Background
In T113094: [EPIC] The Page Summary API needs to provide useful content for the majority of articles, many issues were identified with previews not rendering appropriate text for articles. The majority of these issues are identified below. Any issues not identified here will be pushed to a future iteration.
Proposal
The proposal has the following goals:
- Keep the extracts API query module as generic as possible.
- Contain Page Previews knowledge within its extension (see above).
- Support third-party MediaWiki installations.
- Unless the PO/TL decide we're not going to do this and let folk
We create a query module within the Page Previews extension, pp_extract, which can produce an extract that satisfies the requirements above.
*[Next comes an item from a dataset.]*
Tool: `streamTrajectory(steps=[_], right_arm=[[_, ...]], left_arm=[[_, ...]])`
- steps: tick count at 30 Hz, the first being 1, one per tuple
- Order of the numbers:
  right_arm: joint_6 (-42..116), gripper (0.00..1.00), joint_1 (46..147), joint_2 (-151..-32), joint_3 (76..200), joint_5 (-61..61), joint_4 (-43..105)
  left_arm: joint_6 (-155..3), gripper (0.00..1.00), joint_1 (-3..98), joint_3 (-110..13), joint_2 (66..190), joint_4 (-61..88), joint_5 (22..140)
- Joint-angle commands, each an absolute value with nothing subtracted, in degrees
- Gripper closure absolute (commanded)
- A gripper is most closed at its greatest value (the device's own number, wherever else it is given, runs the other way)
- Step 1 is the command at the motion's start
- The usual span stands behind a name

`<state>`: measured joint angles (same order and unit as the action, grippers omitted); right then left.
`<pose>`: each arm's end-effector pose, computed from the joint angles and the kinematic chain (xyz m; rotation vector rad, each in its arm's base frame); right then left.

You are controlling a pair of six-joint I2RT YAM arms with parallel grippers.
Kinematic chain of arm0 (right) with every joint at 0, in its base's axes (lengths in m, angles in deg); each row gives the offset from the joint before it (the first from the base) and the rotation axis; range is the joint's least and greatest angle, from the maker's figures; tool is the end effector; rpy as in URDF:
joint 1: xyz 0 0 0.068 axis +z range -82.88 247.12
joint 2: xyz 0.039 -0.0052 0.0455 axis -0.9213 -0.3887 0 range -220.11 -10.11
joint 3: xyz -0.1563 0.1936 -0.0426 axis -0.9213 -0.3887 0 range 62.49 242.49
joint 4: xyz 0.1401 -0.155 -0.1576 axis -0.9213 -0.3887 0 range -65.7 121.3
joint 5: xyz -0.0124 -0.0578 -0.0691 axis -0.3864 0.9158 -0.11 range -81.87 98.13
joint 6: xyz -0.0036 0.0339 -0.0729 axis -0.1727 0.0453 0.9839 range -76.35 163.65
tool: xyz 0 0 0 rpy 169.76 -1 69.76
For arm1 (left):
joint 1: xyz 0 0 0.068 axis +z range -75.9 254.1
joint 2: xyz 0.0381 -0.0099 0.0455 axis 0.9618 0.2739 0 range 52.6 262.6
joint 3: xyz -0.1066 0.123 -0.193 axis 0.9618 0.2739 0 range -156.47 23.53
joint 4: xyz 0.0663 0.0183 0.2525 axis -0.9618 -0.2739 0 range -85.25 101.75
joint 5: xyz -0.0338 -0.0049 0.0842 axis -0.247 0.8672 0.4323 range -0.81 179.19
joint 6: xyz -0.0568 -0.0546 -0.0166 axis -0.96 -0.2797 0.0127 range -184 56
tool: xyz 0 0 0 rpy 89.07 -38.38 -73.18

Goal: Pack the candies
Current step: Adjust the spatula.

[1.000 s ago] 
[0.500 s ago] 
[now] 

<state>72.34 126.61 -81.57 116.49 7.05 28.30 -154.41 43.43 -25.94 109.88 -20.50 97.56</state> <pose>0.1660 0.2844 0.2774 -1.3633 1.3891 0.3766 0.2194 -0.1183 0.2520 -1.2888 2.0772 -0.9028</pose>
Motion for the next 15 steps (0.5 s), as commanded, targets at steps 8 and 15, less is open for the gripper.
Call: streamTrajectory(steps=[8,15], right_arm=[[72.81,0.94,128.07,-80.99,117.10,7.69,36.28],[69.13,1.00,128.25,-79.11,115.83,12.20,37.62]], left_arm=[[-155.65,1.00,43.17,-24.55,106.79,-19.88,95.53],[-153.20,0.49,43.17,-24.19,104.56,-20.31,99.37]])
It:
- Will defer to ExtractFormatter, provided by the TextExtracts extension, to do extract selection and content filtering.
- i.e. it'll filter out everything that doesn't match AC #1, #2, #4, and #5.
- Will not accept any parameters.
- Will only operate on one page – the Page Previews API request is only ever for one page.
Tying this into RESTBase should be as trivial as changing 'extracts' to 'pp_extract' and removing the ex-prefix query parameters.
Plan (YMMV)
- Extract ApiQueryExtracts#getFirstSection( $text, $isPlainText ) to TextExtracts\Extractor#getFirstSection( $html ).
- It might be worth extracting ExtractFormatter::getFirstChars and ::getFirstSentences too…
- Create PagePreviews\HtmlElementFilter, which uses ExtractFormatter with a the HTML element whitelist that satisfies the AC above.
- Create PagePreviews\ParentheticalFilter, which satisfies AC3.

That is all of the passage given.